| name | review |
| description | Review the current branch and populate a tracking plan with found issues, then work through open issues one at a time. Use when the user asks to review a branch, review a plan, add review findings to a plan, or work through issues in a plan.
|
| argument-hint | [plan-file-path] |
| user-invocable | true |
Review skill
Current branch: !git branch --show-current
Branch commits (vs main): !git fetch origin main -q 2>/dev/null; git log origin/main..HEAD --oneline
Changed files: !git diff origin/main...HEAD --stat
Your job
You have multiple phases. Complete them in order.
Phase 1 ā Review & populate the plan
Step 1 ā Find the plan
If $ARGUMENTS is provided, use that path as the plan file. The provided file
might not be the right one, so check the file contents to confirm it is a
tracking plan with a status table and detailed sections. If it doesn't look like
a plan, tell the user and ask for clarification. Look through the branch's
changes for any added or modified plan files that might be relevant and ask the
user which plan found issues should go into.

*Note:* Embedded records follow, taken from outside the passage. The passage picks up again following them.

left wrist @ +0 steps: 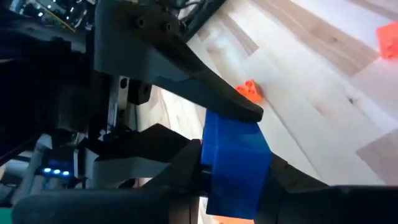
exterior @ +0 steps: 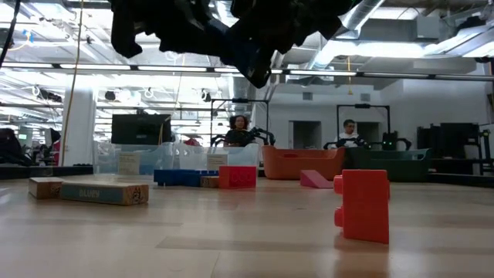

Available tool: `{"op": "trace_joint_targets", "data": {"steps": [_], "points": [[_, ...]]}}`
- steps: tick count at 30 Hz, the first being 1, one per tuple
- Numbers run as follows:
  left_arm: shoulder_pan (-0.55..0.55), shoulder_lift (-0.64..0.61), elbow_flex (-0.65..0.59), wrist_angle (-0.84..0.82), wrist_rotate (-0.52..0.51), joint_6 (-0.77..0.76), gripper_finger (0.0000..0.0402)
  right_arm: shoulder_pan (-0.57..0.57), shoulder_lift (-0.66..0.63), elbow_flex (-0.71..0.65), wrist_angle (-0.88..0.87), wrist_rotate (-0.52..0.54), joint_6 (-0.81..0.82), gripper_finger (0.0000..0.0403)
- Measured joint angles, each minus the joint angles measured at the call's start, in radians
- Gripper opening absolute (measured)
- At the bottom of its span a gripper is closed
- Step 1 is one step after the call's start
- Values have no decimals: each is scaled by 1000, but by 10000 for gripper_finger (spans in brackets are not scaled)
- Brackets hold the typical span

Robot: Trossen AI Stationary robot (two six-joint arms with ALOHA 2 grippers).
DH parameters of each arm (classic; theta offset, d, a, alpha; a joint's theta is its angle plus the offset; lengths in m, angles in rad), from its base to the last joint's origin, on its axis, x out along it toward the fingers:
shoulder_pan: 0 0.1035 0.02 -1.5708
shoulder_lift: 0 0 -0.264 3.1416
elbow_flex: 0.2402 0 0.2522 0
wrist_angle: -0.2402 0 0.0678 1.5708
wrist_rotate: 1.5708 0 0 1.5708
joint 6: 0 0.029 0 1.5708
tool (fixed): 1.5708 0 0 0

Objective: Sort blocks
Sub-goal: Put the blue game piece into the left transparent bin

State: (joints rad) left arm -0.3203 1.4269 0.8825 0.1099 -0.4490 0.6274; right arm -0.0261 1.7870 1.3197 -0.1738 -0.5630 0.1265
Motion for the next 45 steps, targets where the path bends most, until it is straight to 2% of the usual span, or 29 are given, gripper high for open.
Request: {"op": "trace_joint_targets", "data": {"steps": [4, 9, 13, 16, 20, 27, 36, 40, 45], "points": [[1, 0, 0, 6, 11, -34, 81, -5, -2, 0, -26, 8, -8, 221], [2, -30, 0, -119, 22, -119, 81, -55, -60, 0, -275, 33, -106, 244], [47, -105, 0, -288, -20, -238, 81, -100, -107, -1, -498, 155, -136, 246], [108, -165, -6, -417, -68, -354, 81, -116, -138, -4, -584, 266, -136, 245], [191, -242, -82, -472, -131, -479, 81, -116, -187, -72, -551, 354, -135, 244], [362, -385, -235, -485, -221, -612, 85, -120, -295, -259, -403, 411, -96, 244], [621, -486, -265, -485, -224, -582, 85, -82, -410, -493, -149, 416, 27, 244], [730, -480, -265, -487, -210, -546, 85, -46, -438, -549, -86, 421, 73, 244], [856, -454, -265, -473, -194, -510, 86, 32, -443, -563, -60, 487, 101, 244]]}}
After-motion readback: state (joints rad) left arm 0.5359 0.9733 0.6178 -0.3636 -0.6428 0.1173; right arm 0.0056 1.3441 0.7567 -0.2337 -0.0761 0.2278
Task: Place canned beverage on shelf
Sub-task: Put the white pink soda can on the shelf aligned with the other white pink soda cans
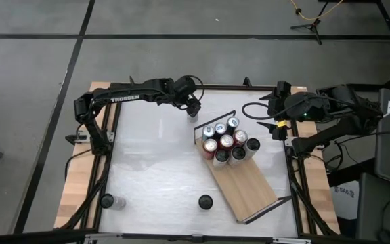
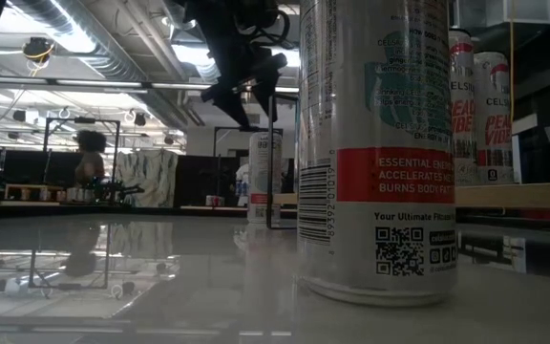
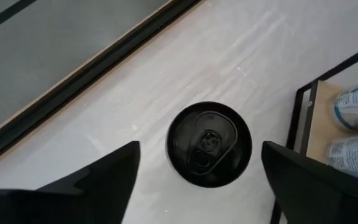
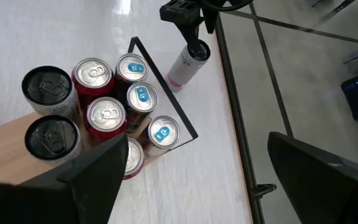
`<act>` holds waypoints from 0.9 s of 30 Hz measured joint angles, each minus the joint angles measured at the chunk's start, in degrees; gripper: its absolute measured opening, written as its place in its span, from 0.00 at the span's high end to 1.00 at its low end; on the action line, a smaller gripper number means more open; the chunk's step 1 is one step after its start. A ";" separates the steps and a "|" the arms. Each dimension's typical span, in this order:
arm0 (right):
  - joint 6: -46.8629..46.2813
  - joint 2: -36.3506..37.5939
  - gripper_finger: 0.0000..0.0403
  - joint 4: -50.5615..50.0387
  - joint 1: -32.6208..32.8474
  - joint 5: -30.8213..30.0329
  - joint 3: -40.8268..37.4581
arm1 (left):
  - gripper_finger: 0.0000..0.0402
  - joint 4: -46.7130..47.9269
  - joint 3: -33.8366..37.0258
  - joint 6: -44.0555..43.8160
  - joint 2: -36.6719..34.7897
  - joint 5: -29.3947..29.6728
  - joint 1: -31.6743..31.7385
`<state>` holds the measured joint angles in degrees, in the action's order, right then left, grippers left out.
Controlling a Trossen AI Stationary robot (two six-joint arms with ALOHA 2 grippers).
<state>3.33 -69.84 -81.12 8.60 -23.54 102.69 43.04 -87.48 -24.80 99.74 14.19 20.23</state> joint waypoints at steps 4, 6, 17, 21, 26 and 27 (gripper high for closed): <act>0.00 0.00 0.07 0.00 0.00 0.01 0.00 | 0.09 -0.04 0.00 -0.42 0.00 1.76 0.00; 0.00 0.00 0.07 0.00 0.00 0.00 0.00 | 0.07 -0.28 0.00 -0.51 0.29 2.70 -0.14; 0.02 0.00 0.07 0.02 0.00 0.01 -0.02 | 0.06 -2.67 -0.07 -0.34 4.67 4.80 -3.25; 0.02 -0.02 0.07 0.05 -0.01 0.03 -0.02 | 0.06 -4.34 -0.04 0.30 4.96 5.14 -3.98; 0.01 -0.02 0.07 0.07 -0.01 0.12 -0.02 | 0.06 -4.56 -0.04 0.31 4.94 7.57 -3.61; 0.02 -0.02 0.07 0.07 0.00 0.13 -0.02 | 0.06 -4.58 -0.04 0.31 4.94 7.55 -3.50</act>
<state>3.35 -69.87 -81.06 8.60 -23.40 102.67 38.46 -87.53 -24.49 104.68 21.74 16.73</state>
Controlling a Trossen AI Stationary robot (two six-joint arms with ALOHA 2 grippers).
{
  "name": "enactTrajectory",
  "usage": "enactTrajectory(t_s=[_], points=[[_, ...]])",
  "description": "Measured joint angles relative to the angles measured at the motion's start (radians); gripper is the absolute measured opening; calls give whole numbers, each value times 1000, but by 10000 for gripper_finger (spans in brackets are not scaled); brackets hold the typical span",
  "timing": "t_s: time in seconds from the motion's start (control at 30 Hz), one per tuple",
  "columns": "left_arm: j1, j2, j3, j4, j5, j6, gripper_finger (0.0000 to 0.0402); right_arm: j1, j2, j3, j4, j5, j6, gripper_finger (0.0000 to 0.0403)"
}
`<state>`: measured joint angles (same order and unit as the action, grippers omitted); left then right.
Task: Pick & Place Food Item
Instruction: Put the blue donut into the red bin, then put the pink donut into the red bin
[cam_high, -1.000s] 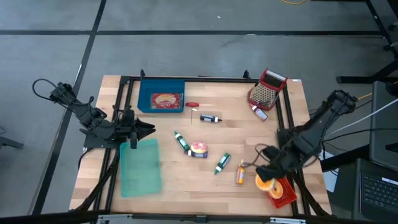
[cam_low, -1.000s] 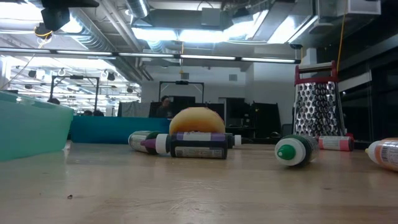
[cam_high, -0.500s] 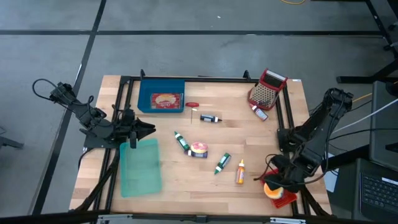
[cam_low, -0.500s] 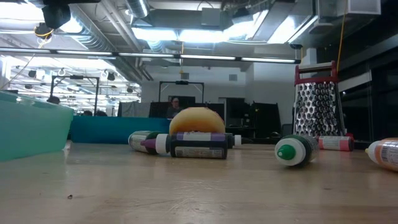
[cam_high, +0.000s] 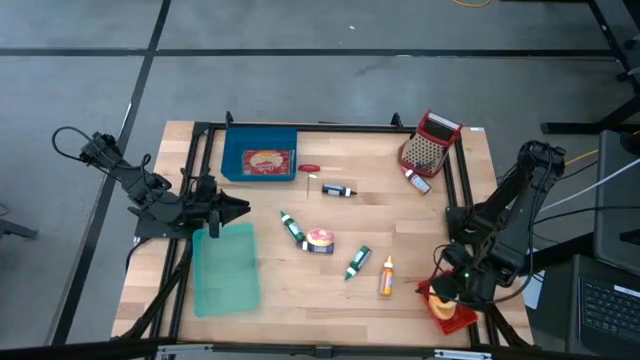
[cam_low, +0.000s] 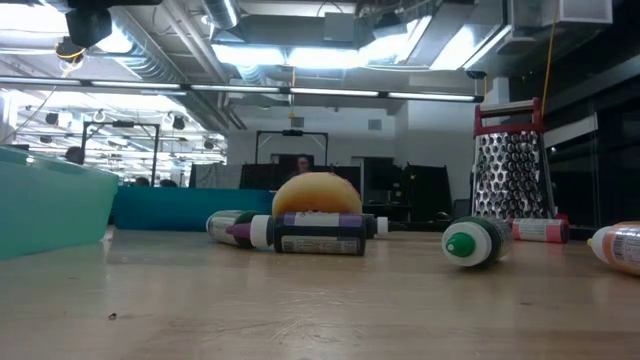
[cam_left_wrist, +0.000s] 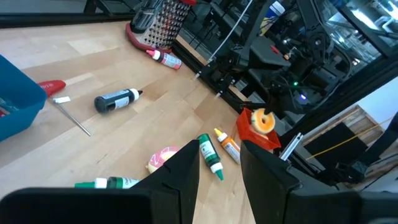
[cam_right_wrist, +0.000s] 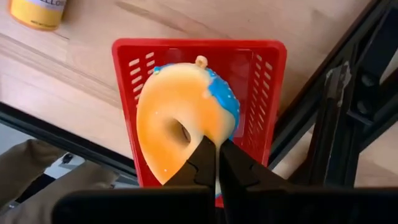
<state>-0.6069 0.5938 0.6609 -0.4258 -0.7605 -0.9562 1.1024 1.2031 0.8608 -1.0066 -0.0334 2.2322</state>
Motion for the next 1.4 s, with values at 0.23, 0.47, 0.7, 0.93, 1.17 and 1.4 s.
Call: enactTrajectory(t_s=[0.23,0.47,0.7,0.93,1.17,1.4], points=[[0,0,0,0,0,-20,111,25,14,0,2,41,-10,2],[0,0,0,0,5,-30,111,43,24,-53,114,45,-10,2],[0,0,0,0,23,-37,111,44,35,-175,287,45,-11,2],[0,0,0,0,23,-37,111,37,34,-193,288,43,-14,24],[0,-1,0,-20,18,-36,111,19,34,-134,253,41,-33,130],[0,-10,0,-27,7,-26,111,19,33,37,-12,44,-22,209]])
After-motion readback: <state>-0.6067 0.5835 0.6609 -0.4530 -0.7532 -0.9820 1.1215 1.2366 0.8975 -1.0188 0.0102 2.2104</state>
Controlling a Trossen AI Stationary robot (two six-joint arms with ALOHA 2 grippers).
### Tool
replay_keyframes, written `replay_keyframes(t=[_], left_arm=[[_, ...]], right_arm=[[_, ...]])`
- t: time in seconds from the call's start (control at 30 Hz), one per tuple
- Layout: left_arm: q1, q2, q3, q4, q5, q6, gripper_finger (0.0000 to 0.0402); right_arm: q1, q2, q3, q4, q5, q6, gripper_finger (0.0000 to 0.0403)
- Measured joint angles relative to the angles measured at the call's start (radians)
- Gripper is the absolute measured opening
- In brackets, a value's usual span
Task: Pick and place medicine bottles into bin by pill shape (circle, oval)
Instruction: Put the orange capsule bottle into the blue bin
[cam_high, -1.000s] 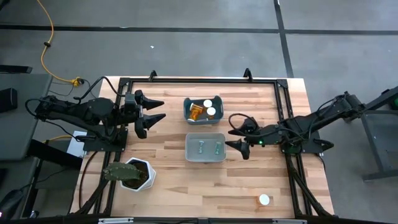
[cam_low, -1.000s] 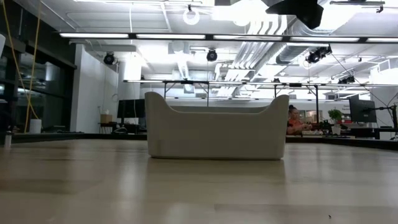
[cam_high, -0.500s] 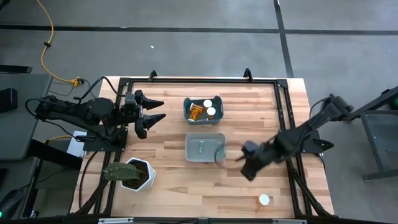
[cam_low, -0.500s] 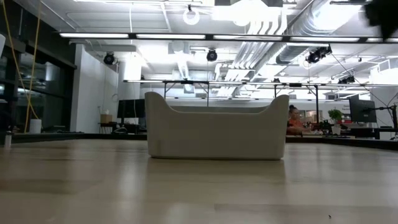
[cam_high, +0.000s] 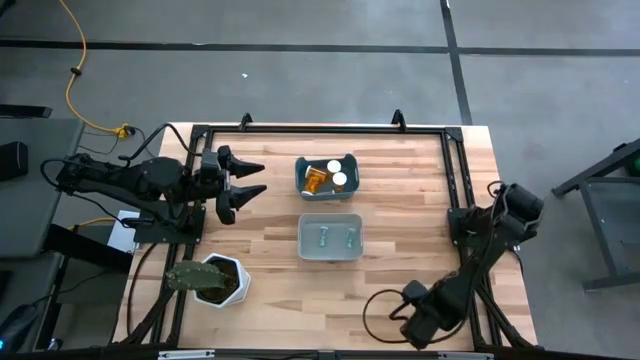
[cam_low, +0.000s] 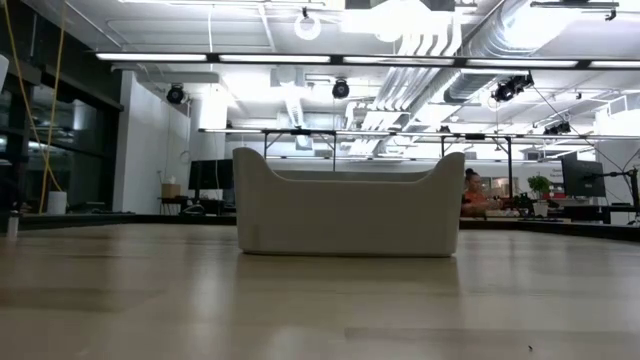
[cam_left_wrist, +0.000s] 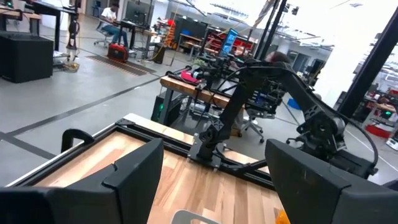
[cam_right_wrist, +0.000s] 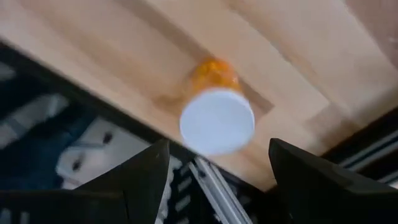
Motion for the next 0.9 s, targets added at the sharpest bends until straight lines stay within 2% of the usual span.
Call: replay_keyframes(t=[0.13,0.4,0.67,0.9], left_arm=[[0.0,0.0,0.0,0.0,0.004,0.0,0.0273],[0.0,0.0,0.0,0.0,0.004,0.0,0.0273],[0.0,0.0,0.0,0.0,0.004,0.0,0.0273],[0.0,0.0,0.0,0.0,0.003,0.0,0.0273]], right_arm=[[0.012,0.007,-0.018,-0.03,0.021,0.054,0.0266],[0.013,0.008,-0.078,0.102,0.023,0.064,0.0266],[0.011,0.009,-0.098,0.093,0.038,0.077,0.0266],[0.01,0.009,-0.098,0.019,0.031,0.042,0.0266]])
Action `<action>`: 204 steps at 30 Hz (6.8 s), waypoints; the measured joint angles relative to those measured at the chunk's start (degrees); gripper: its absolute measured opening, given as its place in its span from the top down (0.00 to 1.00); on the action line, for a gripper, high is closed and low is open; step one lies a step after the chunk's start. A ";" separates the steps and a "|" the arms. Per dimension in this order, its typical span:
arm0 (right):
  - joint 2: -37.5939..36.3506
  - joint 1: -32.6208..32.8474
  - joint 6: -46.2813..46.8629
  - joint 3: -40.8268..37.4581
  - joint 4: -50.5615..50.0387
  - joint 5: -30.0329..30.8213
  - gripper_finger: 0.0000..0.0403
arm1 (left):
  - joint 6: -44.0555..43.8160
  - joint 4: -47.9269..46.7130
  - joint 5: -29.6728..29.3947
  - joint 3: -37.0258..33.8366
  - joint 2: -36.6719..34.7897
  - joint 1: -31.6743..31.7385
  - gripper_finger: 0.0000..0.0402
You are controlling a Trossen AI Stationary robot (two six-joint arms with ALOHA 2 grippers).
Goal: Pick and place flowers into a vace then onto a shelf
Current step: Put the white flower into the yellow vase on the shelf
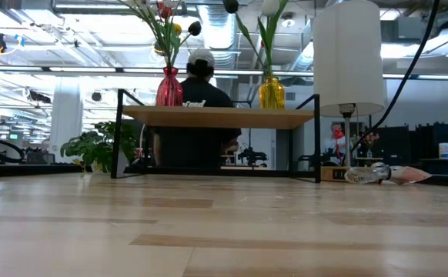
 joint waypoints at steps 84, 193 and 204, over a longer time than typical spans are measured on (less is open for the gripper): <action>-11.02 -28.71 -35.45 0.02 -3.23 -0.10 1.00 | -18.55 -38.63 -11.62 -4.31 -6.38 -12.89 0.62; -19.47 -43.79 72.00 0.00 -120.51 -0.16 1.00 | -4.91 -47.25 4.94 -4.31 -6.38 -12.89 0.62; -19.06 -45.20 72.00 0.00 -121.58 -0.17 1.00 | -5.01 -47.23 4.09 -4.31 -6.39 -12.89 0.62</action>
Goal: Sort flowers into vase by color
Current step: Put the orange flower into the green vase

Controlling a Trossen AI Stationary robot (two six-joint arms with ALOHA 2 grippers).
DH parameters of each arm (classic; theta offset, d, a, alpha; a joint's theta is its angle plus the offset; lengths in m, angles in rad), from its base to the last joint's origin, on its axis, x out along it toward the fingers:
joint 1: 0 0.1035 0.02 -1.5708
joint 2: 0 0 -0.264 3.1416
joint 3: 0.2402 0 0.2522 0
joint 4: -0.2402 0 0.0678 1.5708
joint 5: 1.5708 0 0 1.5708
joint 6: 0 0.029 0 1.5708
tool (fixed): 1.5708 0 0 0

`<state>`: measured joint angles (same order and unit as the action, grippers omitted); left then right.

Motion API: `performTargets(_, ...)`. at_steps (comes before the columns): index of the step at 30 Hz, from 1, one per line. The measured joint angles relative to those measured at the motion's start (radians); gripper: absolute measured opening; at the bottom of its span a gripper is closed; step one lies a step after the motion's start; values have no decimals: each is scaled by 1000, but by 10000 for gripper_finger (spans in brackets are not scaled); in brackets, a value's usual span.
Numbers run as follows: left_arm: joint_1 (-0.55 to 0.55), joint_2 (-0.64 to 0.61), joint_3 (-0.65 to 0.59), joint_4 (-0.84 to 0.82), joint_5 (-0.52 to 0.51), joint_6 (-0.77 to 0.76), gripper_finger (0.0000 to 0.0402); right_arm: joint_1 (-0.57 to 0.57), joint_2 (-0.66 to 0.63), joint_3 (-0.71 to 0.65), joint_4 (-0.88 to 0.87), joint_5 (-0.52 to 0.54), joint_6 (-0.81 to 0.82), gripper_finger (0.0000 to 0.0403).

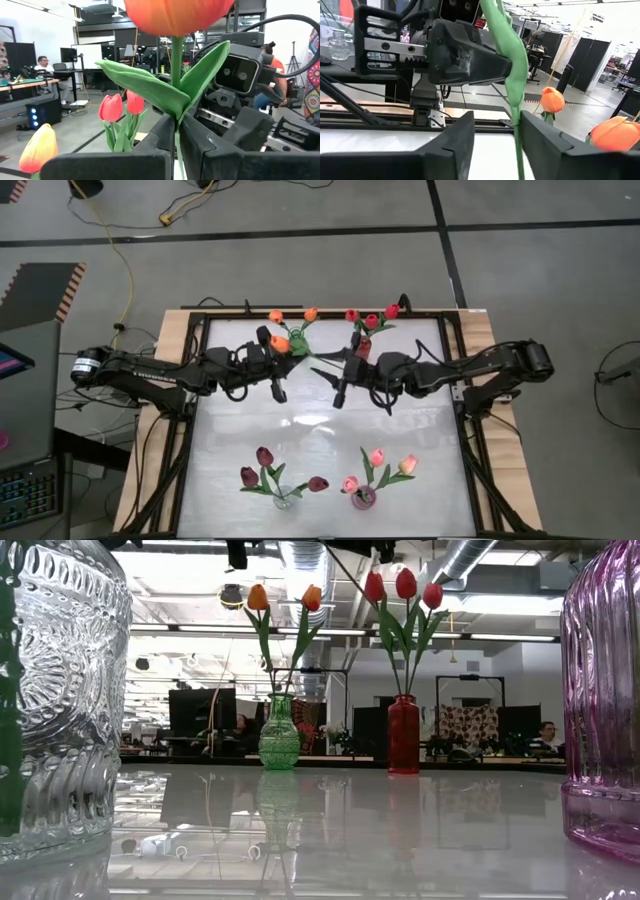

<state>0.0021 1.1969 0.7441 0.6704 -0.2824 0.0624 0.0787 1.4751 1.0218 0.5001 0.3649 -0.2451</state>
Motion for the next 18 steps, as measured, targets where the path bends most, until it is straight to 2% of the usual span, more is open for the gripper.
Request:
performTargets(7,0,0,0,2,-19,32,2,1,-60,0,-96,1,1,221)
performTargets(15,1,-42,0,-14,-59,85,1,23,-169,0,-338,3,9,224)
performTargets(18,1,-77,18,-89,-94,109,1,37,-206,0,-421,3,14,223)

Otherwise, search the repository for a tracking plan. Look for markdown files
whose names suggest a readiness checklist, review tracker, or issue list
(e.g. *readiness*.md, *review*.md, *plan*.md, *tracker*.md) in
.github/, docs/plans/, and the repo root.
If no plan exists, create a review tracking file and proceed. The preferred pattern
is a separate <plan-name>-review.md file alongside the plan (e.g.
helm-chart-migration-review.md for helm-chart-migration.md). This keeps the plan
itself clean ā it records what to do, not what reviewers found. The review file is
ephemeral: deleted when all items are resolved; it never outlives the plan it accompanies.
Derive the name from the branch's plan file (present or recently deleted in git history).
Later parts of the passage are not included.